Usually the arrival of a new member in a family is that of celebration. But in this case, her stumbling into the world brought horror and disgust. Her parents said nothing to their community. They hated her from the beginning, not just because she was a girl, but also because her face was crooked like her fate. You might wonder how, but I tell you the truth of how her mother, knowing her child will be daughter, secretly took abortion tablets, which, to Kanchhi’s misfortune, were expired.
The tablets did not abort Kanchhi, but they aborted her rights to speak and walk the air of freedom. She was born handicapped, abnormal as they call it. Ever since she took her space into the world, she was named variously ‘monster’, ‘devil girl’, ‘crooked nose’, ‘big head’ and very often, The Unfortunate. While her brothers went to school, she did dishes at home. Sometimes, she came out to serve tea to the visitors only to see her parents shrink with disgust. They usually signaled her to get lost from public appearance and gatherings.

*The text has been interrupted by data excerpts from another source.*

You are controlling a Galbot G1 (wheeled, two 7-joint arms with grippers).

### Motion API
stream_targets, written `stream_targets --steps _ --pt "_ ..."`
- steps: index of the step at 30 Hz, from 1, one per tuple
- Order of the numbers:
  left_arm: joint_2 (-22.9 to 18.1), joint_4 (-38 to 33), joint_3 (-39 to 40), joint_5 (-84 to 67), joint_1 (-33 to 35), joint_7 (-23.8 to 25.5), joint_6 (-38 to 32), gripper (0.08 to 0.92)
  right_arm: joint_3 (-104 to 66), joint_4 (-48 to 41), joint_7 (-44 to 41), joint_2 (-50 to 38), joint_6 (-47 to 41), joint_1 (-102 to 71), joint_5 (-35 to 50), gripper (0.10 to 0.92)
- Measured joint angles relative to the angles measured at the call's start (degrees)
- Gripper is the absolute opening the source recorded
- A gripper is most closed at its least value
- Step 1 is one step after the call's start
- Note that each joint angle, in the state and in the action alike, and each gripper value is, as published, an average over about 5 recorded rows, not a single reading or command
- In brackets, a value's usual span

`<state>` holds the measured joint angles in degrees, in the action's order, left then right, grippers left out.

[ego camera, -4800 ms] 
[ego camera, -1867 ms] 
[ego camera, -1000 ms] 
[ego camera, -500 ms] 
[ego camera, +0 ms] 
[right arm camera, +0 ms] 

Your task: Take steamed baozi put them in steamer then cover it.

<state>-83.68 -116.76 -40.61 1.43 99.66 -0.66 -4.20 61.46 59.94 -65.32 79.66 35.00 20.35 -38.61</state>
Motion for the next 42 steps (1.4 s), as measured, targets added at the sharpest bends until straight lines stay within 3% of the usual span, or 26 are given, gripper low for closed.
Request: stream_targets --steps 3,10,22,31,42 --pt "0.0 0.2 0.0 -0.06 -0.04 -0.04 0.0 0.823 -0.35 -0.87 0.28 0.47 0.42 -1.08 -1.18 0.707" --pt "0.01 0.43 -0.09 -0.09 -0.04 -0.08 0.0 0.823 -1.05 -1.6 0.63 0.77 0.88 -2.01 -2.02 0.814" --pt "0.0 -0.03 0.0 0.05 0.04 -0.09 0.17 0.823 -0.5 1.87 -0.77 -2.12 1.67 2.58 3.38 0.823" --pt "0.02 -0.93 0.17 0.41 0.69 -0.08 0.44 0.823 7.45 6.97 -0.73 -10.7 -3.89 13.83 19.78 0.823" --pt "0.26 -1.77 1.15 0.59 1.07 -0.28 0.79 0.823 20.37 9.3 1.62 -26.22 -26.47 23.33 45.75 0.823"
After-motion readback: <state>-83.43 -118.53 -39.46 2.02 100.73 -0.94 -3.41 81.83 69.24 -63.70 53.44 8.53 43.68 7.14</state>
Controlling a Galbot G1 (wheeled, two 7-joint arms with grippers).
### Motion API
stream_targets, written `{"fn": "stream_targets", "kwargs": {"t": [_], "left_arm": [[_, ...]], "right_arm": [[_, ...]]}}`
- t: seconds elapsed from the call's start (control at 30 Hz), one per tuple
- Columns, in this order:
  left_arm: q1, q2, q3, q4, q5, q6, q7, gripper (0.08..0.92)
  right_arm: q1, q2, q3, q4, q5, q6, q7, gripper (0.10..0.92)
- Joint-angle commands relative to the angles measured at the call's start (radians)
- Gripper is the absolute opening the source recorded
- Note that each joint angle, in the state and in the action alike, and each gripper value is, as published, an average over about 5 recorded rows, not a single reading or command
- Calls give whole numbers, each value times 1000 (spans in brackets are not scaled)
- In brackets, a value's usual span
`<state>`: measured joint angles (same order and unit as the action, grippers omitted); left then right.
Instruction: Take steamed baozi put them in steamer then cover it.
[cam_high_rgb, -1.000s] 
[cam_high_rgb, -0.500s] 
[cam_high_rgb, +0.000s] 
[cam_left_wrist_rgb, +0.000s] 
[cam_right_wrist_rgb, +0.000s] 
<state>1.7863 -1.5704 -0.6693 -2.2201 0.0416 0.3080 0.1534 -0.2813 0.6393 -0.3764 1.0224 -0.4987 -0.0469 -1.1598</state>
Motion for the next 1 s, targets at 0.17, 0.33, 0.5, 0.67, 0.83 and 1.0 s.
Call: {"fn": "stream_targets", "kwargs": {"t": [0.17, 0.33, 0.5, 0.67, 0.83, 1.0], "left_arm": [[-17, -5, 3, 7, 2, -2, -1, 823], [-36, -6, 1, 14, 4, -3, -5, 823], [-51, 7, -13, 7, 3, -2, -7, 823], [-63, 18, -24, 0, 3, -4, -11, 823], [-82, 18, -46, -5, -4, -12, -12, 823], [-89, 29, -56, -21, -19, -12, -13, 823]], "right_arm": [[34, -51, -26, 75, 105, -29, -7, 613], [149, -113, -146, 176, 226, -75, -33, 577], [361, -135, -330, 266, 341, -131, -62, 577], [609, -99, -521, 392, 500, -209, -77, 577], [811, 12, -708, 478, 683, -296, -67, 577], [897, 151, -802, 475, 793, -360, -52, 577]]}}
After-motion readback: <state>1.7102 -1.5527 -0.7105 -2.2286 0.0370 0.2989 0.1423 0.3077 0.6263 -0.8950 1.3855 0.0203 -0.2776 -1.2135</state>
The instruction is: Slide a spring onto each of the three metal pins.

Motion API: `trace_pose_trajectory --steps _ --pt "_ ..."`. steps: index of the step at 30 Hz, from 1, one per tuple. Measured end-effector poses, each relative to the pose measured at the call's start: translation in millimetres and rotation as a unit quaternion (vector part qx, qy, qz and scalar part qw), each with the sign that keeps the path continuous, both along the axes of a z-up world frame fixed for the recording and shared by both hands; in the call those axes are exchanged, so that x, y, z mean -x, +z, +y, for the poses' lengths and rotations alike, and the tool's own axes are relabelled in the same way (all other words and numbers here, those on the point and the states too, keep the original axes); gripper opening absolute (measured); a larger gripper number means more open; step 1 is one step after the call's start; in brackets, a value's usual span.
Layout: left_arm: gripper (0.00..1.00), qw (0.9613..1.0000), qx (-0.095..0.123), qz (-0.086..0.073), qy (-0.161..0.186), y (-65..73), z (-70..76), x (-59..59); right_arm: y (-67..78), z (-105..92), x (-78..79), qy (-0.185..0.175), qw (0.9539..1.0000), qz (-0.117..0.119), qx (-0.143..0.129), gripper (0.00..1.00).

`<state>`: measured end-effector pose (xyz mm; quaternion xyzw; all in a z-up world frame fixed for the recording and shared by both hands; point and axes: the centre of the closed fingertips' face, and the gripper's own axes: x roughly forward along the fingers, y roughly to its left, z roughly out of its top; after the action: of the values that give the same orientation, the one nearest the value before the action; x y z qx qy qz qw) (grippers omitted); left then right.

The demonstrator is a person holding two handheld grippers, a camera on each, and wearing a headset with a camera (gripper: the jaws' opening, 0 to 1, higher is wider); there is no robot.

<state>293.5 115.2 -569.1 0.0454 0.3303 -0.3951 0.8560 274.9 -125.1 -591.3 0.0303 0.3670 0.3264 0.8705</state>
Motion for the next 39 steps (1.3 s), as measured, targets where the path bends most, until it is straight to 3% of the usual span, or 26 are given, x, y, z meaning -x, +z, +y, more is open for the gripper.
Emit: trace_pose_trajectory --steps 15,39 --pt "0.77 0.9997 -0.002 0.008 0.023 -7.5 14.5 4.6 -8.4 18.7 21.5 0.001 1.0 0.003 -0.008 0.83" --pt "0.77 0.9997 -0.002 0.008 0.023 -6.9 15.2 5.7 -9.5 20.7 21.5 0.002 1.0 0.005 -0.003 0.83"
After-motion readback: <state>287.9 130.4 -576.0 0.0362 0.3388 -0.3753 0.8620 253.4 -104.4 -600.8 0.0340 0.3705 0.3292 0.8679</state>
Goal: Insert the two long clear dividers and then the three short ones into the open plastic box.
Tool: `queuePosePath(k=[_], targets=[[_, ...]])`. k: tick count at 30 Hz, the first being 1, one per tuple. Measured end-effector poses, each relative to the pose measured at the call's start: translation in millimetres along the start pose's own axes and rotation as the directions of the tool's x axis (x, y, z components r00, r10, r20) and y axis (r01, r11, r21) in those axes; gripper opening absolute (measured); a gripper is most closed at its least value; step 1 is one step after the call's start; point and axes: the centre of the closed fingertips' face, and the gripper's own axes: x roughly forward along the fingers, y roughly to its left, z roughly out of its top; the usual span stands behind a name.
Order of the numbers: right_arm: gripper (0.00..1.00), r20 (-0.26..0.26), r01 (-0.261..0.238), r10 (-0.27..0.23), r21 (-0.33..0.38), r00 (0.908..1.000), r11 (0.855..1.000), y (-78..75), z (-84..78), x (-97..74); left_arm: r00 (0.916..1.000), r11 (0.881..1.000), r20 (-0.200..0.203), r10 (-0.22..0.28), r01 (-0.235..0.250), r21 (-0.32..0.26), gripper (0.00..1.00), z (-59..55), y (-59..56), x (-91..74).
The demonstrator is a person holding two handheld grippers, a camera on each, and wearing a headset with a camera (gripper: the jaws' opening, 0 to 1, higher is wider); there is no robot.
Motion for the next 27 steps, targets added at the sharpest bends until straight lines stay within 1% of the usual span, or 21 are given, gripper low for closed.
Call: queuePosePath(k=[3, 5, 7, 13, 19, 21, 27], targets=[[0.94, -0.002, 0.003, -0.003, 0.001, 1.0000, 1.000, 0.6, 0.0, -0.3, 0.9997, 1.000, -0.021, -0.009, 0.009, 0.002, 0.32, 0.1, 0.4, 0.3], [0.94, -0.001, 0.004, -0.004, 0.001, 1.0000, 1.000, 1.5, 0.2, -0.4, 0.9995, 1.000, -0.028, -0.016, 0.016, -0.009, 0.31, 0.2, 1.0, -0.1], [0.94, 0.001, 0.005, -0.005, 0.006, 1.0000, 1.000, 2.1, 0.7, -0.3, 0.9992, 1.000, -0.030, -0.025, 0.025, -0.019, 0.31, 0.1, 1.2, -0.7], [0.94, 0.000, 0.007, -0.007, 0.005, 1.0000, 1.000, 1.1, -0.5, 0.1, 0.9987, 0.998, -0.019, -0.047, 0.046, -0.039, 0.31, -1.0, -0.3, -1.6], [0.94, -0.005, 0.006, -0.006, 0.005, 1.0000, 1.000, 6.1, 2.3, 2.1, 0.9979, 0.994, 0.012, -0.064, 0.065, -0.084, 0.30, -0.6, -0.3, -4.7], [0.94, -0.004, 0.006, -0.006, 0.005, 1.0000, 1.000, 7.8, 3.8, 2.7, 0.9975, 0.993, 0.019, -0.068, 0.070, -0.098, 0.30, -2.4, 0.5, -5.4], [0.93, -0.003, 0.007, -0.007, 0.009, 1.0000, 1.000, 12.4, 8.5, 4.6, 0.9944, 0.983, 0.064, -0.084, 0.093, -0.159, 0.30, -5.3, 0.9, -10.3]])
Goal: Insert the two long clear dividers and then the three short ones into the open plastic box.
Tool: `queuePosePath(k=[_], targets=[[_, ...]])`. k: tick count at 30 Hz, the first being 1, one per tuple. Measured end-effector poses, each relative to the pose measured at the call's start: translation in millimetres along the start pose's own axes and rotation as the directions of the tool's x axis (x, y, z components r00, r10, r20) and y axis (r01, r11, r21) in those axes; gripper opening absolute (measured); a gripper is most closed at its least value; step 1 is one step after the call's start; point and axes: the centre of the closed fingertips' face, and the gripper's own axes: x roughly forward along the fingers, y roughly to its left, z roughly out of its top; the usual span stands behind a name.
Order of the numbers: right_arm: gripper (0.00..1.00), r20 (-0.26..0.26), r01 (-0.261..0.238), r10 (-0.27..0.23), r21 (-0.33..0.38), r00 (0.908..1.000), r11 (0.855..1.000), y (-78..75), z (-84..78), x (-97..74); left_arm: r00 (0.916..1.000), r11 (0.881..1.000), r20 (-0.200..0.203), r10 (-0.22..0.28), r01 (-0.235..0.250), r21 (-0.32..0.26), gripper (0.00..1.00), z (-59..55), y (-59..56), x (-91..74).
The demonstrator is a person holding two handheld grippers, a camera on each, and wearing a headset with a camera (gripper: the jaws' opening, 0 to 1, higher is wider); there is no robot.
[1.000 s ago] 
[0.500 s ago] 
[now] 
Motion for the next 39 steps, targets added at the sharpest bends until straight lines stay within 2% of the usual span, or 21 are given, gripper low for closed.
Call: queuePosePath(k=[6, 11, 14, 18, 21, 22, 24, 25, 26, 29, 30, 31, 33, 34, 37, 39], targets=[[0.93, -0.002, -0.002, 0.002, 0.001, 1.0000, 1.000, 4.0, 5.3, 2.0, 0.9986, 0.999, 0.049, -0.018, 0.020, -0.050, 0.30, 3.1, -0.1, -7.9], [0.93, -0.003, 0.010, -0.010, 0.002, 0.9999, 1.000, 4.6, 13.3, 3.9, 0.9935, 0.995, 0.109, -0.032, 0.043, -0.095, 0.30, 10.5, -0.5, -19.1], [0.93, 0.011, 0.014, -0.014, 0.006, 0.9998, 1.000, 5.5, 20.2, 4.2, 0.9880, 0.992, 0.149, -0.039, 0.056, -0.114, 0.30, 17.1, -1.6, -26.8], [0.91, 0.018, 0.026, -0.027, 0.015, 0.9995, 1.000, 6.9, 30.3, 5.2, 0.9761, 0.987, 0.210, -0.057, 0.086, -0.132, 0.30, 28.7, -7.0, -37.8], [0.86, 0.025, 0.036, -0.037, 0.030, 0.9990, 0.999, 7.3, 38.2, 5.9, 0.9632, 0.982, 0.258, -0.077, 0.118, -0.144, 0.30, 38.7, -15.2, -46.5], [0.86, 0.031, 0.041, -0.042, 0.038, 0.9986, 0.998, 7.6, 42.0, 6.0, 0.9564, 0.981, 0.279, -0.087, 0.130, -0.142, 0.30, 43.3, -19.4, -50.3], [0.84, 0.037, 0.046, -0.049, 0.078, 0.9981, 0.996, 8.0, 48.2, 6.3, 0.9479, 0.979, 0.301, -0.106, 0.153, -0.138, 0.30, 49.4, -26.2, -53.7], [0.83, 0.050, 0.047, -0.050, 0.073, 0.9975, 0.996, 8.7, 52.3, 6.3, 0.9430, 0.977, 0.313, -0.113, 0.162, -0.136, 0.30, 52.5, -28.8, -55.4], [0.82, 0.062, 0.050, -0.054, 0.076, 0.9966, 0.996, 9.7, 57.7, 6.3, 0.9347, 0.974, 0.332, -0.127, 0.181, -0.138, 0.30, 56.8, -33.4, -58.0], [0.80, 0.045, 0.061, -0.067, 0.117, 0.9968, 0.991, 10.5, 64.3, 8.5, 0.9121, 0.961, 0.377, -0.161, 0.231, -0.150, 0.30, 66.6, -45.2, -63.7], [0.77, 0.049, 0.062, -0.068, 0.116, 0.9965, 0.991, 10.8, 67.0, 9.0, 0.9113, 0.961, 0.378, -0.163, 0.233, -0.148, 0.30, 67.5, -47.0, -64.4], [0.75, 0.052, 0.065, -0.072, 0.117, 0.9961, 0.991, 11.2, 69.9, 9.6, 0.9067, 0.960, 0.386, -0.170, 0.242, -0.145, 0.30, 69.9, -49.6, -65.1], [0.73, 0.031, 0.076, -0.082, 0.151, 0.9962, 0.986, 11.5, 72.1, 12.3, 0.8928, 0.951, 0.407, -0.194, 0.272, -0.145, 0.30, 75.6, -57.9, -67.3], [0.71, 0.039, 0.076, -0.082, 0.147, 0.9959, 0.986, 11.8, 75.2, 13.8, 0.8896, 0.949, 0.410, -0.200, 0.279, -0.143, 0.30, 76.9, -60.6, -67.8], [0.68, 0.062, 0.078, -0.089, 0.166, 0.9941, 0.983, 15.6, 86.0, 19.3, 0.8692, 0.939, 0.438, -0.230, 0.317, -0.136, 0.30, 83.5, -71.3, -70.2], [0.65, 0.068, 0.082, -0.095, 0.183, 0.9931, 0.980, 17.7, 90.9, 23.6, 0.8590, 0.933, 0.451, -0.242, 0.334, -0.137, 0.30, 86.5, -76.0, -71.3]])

She hardly knew anything about the reason she was hated and shunned by all. But, as she grew, the question aroused within her, whose answers she feared to seek. Though branded abnormal from outside, she developed the same heart as that of a normal girl. She started to feel her surroundings more than ever and the desire to be close with someone grew even deeper. Days passed like years as she walked into her teenage years. The changes inside the body added more to her struggles. During her first menstrual week, she saw not just evil, but the wicked side of her parents. They took her to a dejected hut and locked her inside the cold, fractured room. She was already scared due to the changes in her body that no one told her about. When she had found the stains of blood in her worn out pajamas, she was engrossed with feeling of injury which she thought would finally kill her. Her mothers’ reaction was of horror and fear when she found the same drops in kitchen.
The hut where she was locked in had a thin mattress and a bottle of water. A drain went outside through a hole, which she was told to use as toilet. Her mother came twice a day with some food and clothes. She also passed along a number of strange advice on what Kanchhi was supposed and not supposed to do. She said not to look at the sun, not to touch father or any man, not to enter kitchen and eat with other people. All these bits of information were summarized with, “Stay in this room!” Kanchhi slowly began to understand that she was to come to the hut every month from now on. In spite of being tortured by her parents, she had not left them until that moment. A thirteen year old girl found herself alone in a cold, secluded hut. It was more horrifying at nights. But, she could see no other choice and no door that could lead her to help.
Her teenage years passed, but nobody noticed that she was growing into a woman. Her ugly face disguised her developing feminine qualities until she matured into a full grown woman. Though she went unnoticed previously, now her body was closely observed by those around her. Her parents grew cautious, knowing that no body was going to marry her. They even feared for her virginity, which they believed was linked with their social image. So as the days passed, she was restricted to only going into the kitchen.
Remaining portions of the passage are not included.